I can see this happening.

>So it was wrong for the lenders to give out risky loans.

But why did they do it? Lenders were giving out 20, 30, 40 year mortgages to 'subprime' (i.e. high-risk borrowers). The only way you can rationally justify those loans, under a free-market, is if house price would continue to rise at the level that they did forever. Nobody was that stupid, not the internet peanut gallery who saw this as a bubble years ago, and certainly not the financial guys making millions forecasting markets, nor the banks who put up their own money. Rick, you can not convince me people were that stupid. When it comes to their own money, people are smart. When it comes to billions of dollars of their own money they are very very smart.

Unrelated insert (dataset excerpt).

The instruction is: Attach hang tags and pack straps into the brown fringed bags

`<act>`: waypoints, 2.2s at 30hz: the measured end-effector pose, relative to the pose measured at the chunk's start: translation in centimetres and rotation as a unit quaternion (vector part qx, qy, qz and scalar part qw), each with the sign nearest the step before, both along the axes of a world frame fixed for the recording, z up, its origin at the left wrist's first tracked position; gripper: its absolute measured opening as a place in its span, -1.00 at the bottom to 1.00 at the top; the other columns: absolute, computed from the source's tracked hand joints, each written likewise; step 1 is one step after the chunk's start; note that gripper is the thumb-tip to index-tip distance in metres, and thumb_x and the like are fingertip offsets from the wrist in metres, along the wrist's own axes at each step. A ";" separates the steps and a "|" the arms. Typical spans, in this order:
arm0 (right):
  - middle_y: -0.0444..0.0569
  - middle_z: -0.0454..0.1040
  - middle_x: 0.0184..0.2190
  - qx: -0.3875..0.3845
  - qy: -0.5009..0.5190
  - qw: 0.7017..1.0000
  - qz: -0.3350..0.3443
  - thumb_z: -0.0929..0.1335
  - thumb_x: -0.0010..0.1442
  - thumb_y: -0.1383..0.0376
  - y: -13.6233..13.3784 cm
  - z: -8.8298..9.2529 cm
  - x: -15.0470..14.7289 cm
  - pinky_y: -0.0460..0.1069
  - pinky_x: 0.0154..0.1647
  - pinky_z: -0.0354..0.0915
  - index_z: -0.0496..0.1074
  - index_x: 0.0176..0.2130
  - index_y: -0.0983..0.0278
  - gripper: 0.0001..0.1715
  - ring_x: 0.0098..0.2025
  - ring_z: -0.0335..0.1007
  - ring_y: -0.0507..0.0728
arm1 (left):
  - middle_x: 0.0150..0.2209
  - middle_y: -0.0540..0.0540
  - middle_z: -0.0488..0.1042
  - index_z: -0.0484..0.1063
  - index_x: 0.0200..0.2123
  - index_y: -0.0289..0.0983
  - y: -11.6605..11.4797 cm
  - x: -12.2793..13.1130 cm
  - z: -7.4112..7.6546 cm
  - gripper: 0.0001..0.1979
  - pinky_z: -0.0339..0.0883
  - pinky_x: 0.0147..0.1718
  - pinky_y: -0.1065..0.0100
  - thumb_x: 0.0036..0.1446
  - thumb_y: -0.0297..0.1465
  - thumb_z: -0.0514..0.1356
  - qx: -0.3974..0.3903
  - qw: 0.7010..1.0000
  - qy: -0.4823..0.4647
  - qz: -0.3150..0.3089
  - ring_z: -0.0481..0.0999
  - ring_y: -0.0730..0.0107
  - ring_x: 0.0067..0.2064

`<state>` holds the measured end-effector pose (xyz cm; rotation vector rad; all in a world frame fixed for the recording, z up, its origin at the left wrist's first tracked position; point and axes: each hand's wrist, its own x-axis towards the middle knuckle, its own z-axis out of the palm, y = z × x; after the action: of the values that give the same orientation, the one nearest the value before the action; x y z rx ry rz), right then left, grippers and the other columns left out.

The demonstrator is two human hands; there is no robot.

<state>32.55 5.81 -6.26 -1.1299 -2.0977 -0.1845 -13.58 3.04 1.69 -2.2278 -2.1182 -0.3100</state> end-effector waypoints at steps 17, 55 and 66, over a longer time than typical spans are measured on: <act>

Everyone knew that the incredible rise of house-prices was going to drop dramatically within a few years. Even without this, real-estate is cyclical, it goes up and it goes down. So why would a bank issue a 40 year mortgage to a person who has little chance of paying it back, and with the knowledge that house price will stop rising at the level that they did (and even fall). There had to have bee a massive market distortion for this to happen. Banks which operate billions of dollars are not that stupid - and you're trying to tell me that they are.

This market distortion could only have been caused by government.

I've read a few articles on this. Here's two of them:
http://www.investors.com/...=306370789279709

http://www.bloomberg.com/...sid=aSKSoiNbnQY0

The articles may or may not have gotten the whole story. They may or may not be right. But what they say makes infinitely more sense to me, than what you're trying to convince me of (that is, entities with billions of dollars whose sole reason for existing is to lend money, in fact don't know how to do it. That the right market strategy for them to make money is in the hands of a random software developer from Seattle).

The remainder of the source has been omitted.